▶ Task brief
Give back an exact copy of the lines from the start of the material through the line bearing "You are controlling". Include both ends and nothing else.

Data shown below:

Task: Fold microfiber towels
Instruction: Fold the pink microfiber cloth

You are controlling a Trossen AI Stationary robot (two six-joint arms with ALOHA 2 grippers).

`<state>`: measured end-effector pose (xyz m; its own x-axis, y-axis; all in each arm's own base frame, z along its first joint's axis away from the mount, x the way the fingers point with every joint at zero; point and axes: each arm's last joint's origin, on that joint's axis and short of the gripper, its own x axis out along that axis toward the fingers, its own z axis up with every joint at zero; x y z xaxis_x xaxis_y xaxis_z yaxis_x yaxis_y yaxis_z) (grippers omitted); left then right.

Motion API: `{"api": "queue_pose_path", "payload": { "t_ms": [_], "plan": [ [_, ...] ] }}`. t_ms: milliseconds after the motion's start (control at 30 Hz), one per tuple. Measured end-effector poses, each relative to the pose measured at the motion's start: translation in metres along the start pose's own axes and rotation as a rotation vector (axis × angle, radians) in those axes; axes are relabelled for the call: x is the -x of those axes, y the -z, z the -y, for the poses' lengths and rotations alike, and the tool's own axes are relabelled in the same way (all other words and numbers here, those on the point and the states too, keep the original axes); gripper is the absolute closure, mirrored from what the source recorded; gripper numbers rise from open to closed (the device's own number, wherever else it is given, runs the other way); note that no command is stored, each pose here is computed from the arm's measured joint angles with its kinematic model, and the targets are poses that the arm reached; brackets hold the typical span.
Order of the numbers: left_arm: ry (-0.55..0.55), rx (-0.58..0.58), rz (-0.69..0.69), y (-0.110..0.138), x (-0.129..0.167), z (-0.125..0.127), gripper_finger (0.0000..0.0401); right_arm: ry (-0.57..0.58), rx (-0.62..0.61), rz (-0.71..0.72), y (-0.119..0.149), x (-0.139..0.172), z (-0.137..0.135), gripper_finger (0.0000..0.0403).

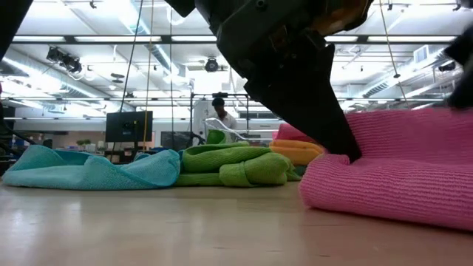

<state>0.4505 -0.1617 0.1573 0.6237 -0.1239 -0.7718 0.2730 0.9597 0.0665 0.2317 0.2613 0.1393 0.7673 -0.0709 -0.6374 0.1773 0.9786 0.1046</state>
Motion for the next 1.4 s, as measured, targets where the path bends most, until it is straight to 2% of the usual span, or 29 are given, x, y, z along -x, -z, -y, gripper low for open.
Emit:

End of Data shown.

▶ Response below
Task: Fold microfiber towels
Instruction: Fold the pink microfiber cloth

You are controlling a Trossen AI Stationary robot (two six-joint arms with ALOHA 2 grippers).

No more output is given for this exercise.